When a sizable period of time is about to pass in the game, or you and your players are discussing the activities and projects to be addressed and accomplished during a period of time being allowed to pass very swiftly in the game world, (often done during travel sequences), you must make sure all the players are informed and have the opportunity to plan their characters’ activities to compensate for the passage of time and attend to the maintenance or cultivation of their skills/Trade(s).

When the time to pass is the winter season (northern climes, as applicable), or otherwise lasts for several months, and especially through a period of years, this takes on great importance.

When fast-forwarding through a number of years, a good and useful rule of thumb you might consider as GM is to bypass SP’s entirely and simply to add 1 SL to each skill for every year to be allowed to pass. Alternately, you might allow each player a number of skill levels equal to [(number of skills) x (number of years to pass)] and allow the players to divide them up as they wish, while requiring that each receive at least 1, and perhaps limiting the amount that may be spent on any one skill. This is a little more complex, but gives the players a free hand to continue their characters’ development along the lines they have chosen over the course of the passing game time.

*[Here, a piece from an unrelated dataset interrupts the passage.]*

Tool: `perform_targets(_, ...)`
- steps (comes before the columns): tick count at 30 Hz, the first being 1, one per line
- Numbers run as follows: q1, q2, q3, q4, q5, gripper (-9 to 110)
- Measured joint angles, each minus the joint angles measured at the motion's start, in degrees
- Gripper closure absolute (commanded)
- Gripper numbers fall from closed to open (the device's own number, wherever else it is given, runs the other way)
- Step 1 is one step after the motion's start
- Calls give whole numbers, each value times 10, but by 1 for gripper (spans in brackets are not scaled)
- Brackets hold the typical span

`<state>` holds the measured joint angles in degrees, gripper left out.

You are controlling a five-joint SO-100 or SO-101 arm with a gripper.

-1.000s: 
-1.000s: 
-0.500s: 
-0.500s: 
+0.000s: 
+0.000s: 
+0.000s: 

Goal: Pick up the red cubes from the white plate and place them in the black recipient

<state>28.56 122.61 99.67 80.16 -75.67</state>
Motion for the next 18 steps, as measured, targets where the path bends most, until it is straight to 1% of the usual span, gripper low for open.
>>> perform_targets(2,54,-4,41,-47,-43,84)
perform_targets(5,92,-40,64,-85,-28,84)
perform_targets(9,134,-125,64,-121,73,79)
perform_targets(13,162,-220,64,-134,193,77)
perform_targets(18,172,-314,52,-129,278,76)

SP’s are NOT SL’s, but are the means by which SL’s may be earned over time (see the passage headed “Advancement: SL Progression).

SP’s from Tomes & Manuals

Aside from the use or actual failure of the exercise of a skill, craft or trade as a means of earning SP’s, you should keep in mind that the writings of the masters in any given field of endeavor must be available to also be used as sources of additional knowledge worthy of study that can be quantified in terms of SP’s, when they can be acquired. These are going to be highly coveted. Some of them are going to be considered standards for certain trades, conspicuous by their absence in a guild library (as applicable), for those characters that are members, having access.

IF a character is lucky and is a Literatus, he may stumble across a written treatise or manual penned by a master in a skill or Trade he is pursuing. Books are intrinsically valuable as booty, but as resources for SP’s they have their limits. By their content they may be of use only to those learning the basics or for those only interested in maintenance, or they may be so advanced in content they are of use only to those who are already Masters and seeking to improve already considerable skills.

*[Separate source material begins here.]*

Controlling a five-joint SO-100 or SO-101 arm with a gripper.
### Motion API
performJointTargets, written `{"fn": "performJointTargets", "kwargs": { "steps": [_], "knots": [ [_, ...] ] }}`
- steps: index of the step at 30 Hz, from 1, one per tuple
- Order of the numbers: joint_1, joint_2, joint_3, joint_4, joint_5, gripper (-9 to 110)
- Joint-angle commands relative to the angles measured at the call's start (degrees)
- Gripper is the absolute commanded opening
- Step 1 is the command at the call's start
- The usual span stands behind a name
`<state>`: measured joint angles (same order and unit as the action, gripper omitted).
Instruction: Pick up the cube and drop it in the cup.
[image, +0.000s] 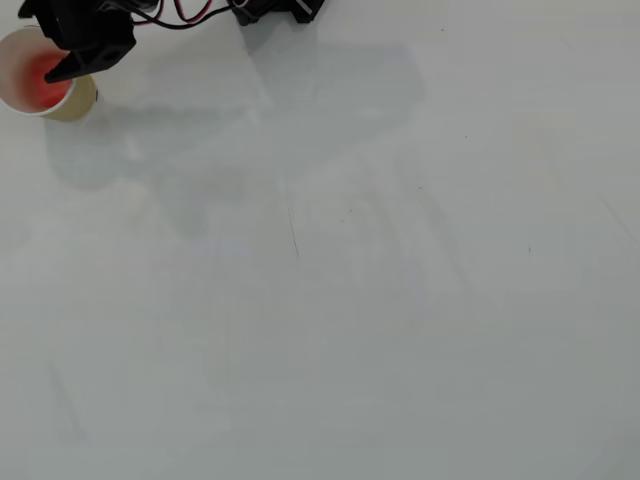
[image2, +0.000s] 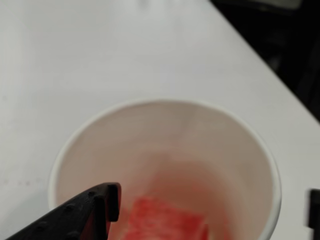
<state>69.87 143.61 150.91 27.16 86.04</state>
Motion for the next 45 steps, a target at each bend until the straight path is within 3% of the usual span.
{"fn": "performJointTargets", "kwargs": {
  "steps": [1,15,23,32,38,45],
  "knots": [
    [0.09,0.18,-7.82,-0.70,0.62,37],
    [-1.23,0.53,-7.65,-2.37,0.26,39],
    [-10.02,2.90,-9.58,-3.96,-0.09,39],
    [-22.50,3.52,-11.87,-6.68,-0.09,10],
    [-35.33,5.45,-6.94,-7.82,-0.09,0],
    [-50.98,15.73,8.44,-6.94,-0.09,0]
  ]
}}
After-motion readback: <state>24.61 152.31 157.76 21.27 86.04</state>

IF scribed by a master of sufficient learning and LoA in the Trade, such a manual can take the place of the teachings of a master required to attain the higher LoA’s.

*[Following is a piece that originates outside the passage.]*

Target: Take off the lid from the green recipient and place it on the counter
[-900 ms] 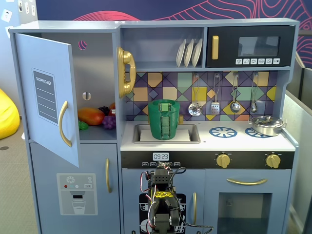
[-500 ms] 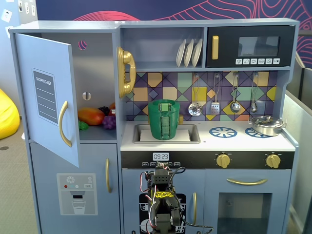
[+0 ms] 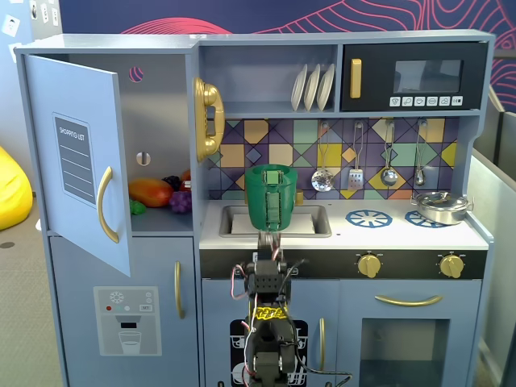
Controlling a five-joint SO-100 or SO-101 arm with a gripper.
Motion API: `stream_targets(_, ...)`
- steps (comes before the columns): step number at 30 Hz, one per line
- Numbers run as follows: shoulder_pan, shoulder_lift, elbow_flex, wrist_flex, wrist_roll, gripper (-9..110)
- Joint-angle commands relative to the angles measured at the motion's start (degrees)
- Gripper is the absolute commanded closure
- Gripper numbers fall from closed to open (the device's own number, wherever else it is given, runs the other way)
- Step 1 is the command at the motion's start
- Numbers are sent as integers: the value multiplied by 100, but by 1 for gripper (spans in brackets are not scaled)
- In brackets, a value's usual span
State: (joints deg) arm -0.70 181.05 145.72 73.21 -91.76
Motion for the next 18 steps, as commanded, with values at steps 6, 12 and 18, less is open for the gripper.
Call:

Many masters keep journals that include their insights and knowledge, a record of problems encountered and remedies discovered, or they may actually sit down to pen a treatise for the benefit of either those of lesser skill in the Trade or craft, especially those new to the Trade as a master might address a treatise to his own apprentices, or it might be aimed at those more accomplished following along in their footsteps, such as a favored Journeyman (Proper), or even as a means to share their experiences and discoveries with their peers as a gift or in a bequest to a guild library, a great resource to pass his knowledge and discoveries on to his fellows after he is gone and they no longer his competition, and thus assuming an advanced knowledge of the Trade, its materials, practices and peculiar jargon. In the hands of one lacking the requisite LoA of the audience for whom a treatise is written, such a work is useless. Works containing knowledge of limited use but perhaps greater utility are addressed later.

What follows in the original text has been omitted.